(Data records)

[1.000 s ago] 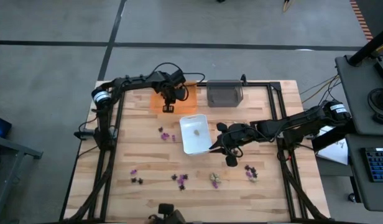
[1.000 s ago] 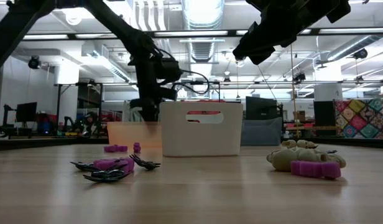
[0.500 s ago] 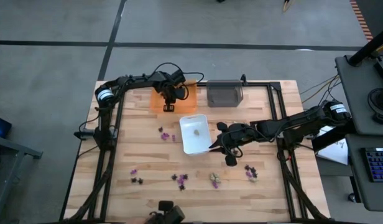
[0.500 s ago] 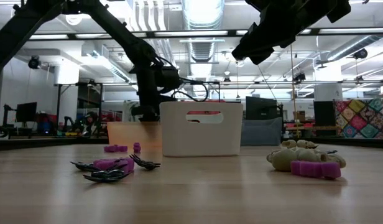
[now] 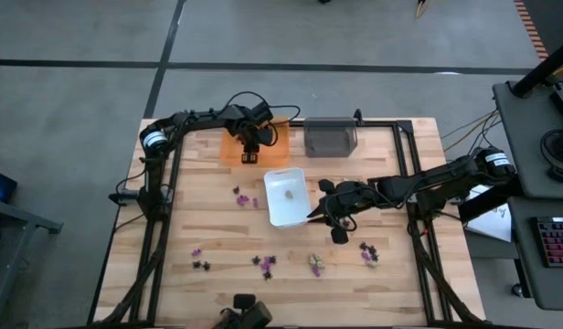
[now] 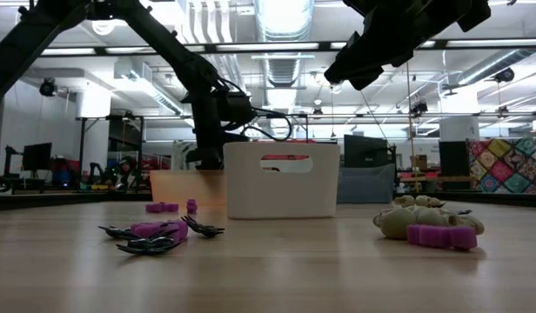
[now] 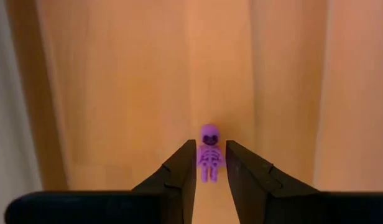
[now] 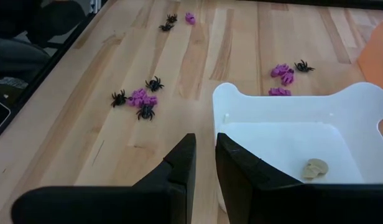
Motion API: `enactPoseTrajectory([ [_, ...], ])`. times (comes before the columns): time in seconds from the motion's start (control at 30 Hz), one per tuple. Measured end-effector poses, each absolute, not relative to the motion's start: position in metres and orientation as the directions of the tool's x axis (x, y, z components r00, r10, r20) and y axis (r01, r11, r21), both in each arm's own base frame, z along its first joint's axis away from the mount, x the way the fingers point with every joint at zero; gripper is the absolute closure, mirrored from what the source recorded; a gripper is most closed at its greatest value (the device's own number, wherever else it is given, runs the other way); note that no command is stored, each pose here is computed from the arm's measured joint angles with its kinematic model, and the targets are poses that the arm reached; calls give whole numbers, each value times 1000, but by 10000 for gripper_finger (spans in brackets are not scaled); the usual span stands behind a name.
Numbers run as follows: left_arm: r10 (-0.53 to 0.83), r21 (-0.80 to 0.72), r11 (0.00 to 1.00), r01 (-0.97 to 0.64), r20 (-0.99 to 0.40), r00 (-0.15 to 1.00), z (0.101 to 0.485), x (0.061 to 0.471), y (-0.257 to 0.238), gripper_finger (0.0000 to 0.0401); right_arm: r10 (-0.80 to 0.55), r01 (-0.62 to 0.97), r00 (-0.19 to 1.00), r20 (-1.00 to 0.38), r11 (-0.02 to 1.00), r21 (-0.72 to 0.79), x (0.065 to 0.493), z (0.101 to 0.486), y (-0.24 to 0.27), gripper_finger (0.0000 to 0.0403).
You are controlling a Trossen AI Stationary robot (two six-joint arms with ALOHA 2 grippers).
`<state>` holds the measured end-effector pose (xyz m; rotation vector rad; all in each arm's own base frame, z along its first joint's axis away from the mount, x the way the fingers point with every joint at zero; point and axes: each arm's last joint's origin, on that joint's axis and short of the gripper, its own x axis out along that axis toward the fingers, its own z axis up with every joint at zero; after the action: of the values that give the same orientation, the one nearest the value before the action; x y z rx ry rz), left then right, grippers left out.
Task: Sort Halloween decoration
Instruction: Put the white skull toy into the white bin
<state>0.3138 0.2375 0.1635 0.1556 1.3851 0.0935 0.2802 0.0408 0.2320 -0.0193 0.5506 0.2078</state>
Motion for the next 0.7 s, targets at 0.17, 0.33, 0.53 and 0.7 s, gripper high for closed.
enactPoseTrajectory([
  [0.17,161,163,987,-4,-969,187,166,313,238,328,191,-200,832,-521,979,39,280,232,41,351],
  [0.33,192,187,981,-45,-954,230,191,308,234,328,184,-180,840,-510,982,59,281,233,41,351],
  [0.53,254,216,966,-144,-903,347,237,298,226,328,103,-81,866,-490,995,64,285,243,39,351],
  [0.7,165,66,978,-200,-830,533,278,288,208,335,-70,97,887,-456,995,37,289,253,34,351],
])
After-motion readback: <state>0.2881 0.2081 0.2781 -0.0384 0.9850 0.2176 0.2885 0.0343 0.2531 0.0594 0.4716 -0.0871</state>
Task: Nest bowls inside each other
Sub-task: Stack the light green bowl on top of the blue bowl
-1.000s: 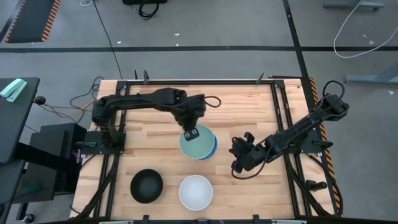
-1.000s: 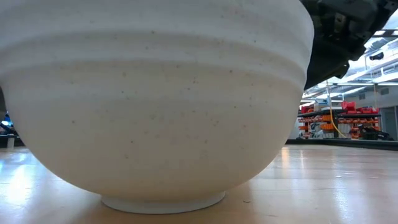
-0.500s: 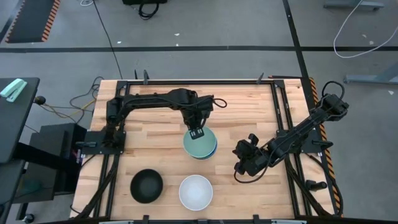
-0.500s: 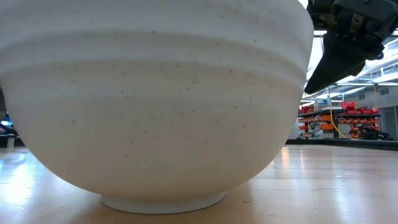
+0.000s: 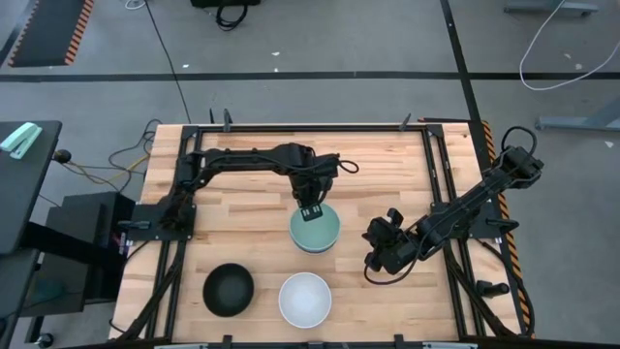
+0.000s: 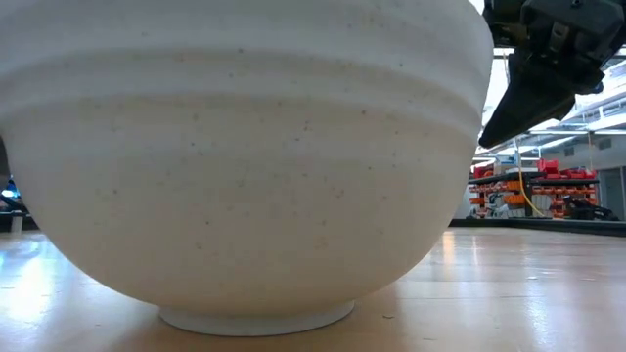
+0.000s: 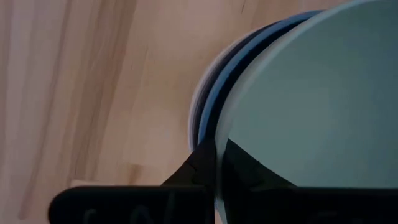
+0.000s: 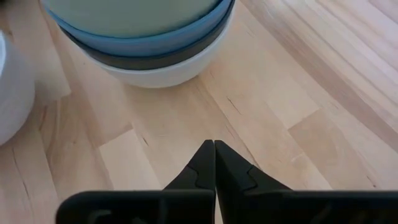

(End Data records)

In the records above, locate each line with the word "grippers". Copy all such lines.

Output of the exercise:
You are controlling a Trossen AI Stationary robot (two six-joint arms with ALOHA 2 grippers).
`<state>` holds the measured end-effector pose (xyz m; rotation vector rad; all in each arm's own base frame, z along its first joint's axis away from the mount, x the way the fingers point with every joint at zero; point and axes: each arm's last joint's origin, on that joint's axis and short of the gripper, its own x axis out along that axis toward the fingers, its own z axis up with every joint at zero; after the action: of the values that give the same orientation, the one nearest the value before the action; x y z rx ry rz), left then right, grippers left out.

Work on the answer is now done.